Hereditary sensory and autonomic neuropathy type VIII is a rare autosomal recessive inherited disorder. Chen et al. recently identified the causative gene and characterized biallelic mutations in the PR domain-containing protein 12 gene, which plays a role in the development of pain-sensing nerve cells. Our patient’s family was included in Chen and colleagues’ study. We performed a literature review of the PubMed library (January 1985 to December 2016) on hereditary sensory and autonomic neuropathy type I to VIII genetic disorders and their orofacial manifestations.
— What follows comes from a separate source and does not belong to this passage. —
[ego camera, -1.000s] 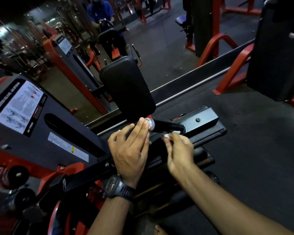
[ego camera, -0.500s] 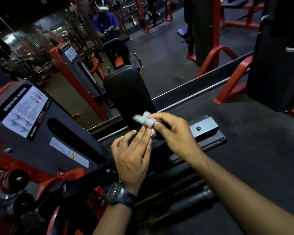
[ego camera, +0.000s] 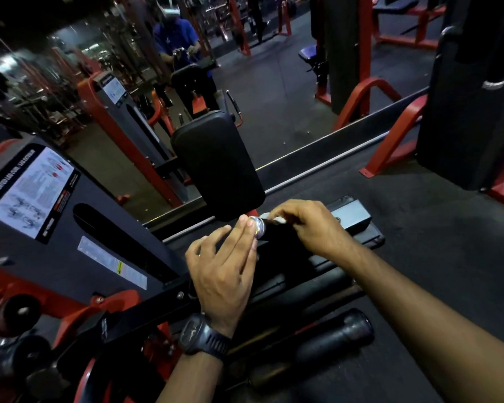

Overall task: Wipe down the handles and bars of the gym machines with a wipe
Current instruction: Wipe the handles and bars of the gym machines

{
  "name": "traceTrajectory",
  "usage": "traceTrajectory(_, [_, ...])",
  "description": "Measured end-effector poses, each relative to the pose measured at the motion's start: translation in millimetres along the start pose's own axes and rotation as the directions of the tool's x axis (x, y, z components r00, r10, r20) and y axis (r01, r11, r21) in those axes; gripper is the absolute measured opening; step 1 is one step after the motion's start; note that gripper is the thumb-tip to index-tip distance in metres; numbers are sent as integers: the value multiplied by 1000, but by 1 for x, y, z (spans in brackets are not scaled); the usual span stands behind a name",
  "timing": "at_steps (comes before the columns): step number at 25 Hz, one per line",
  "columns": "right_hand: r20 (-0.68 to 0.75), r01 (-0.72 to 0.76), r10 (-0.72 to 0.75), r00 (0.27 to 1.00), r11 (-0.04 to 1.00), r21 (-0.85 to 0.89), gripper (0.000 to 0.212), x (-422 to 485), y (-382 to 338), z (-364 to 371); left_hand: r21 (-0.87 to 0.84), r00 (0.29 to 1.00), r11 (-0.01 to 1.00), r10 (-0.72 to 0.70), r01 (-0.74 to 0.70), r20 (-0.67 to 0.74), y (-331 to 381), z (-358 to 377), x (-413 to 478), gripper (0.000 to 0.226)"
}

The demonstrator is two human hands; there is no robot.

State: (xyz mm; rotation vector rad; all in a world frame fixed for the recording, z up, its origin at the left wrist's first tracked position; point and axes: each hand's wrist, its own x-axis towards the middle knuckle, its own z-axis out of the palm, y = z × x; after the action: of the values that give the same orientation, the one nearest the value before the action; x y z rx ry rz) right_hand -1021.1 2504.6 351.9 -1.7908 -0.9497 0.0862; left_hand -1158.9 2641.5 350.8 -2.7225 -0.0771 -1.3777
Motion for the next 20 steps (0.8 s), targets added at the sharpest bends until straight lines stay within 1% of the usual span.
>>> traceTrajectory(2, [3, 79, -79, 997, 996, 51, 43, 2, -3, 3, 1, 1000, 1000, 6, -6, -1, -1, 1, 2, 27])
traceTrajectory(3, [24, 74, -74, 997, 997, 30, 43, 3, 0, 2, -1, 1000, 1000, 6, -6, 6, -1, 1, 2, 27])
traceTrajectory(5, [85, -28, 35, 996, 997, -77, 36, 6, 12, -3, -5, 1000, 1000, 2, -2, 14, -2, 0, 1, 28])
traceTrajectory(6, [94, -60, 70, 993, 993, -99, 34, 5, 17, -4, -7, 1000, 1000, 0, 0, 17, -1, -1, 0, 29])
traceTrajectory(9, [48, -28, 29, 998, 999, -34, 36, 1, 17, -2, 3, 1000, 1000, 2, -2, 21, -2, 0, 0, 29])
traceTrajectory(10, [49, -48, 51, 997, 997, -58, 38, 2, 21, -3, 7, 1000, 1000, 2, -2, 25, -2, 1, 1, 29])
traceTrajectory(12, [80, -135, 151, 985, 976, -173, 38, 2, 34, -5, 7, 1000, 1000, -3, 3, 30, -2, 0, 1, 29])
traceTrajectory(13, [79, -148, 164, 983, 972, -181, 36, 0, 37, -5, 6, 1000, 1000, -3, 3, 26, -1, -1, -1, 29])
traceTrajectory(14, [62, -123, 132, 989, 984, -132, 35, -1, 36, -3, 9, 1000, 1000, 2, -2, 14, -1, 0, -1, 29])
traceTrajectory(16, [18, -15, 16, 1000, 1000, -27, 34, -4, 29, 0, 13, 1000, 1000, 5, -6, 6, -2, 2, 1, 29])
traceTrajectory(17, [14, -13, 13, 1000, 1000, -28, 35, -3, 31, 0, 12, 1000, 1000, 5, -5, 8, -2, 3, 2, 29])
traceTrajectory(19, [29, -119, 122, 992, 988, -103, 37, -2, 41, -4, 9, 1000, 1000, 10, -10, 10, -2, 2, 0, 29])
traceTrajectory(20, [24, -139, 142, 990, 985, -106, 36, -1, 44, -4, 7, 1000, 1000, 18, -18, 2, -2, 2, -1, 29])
This case report is the first to describe the oral manifestations, and their treatment, of the recently discovered hereditary sensory and autonomic neuropathy type VIII in the medical and dental literature.

Case presentation

We report on the oral manifestations and dental management of an 8-month-old white boy with hereditary sensory and autonomic neuropathy-VIII over a period of 16 years. Our patient was homozygous for a mutation of PR domain-containing protein 12 gene and was characterized by insensitivity to pain and thermal stimuli, self-mutilation behavior, reduced sweat and tear production, absence of corneal reflexes, and multiple skin and bone infections. Oral manifestations included premature loss of teeth, associated with dental traumata and self-mutilation, severe soft tissue injuries, dental caries and submucosal abscesses, hypomineralization of primary teeth, and mandibular osteomyelitis.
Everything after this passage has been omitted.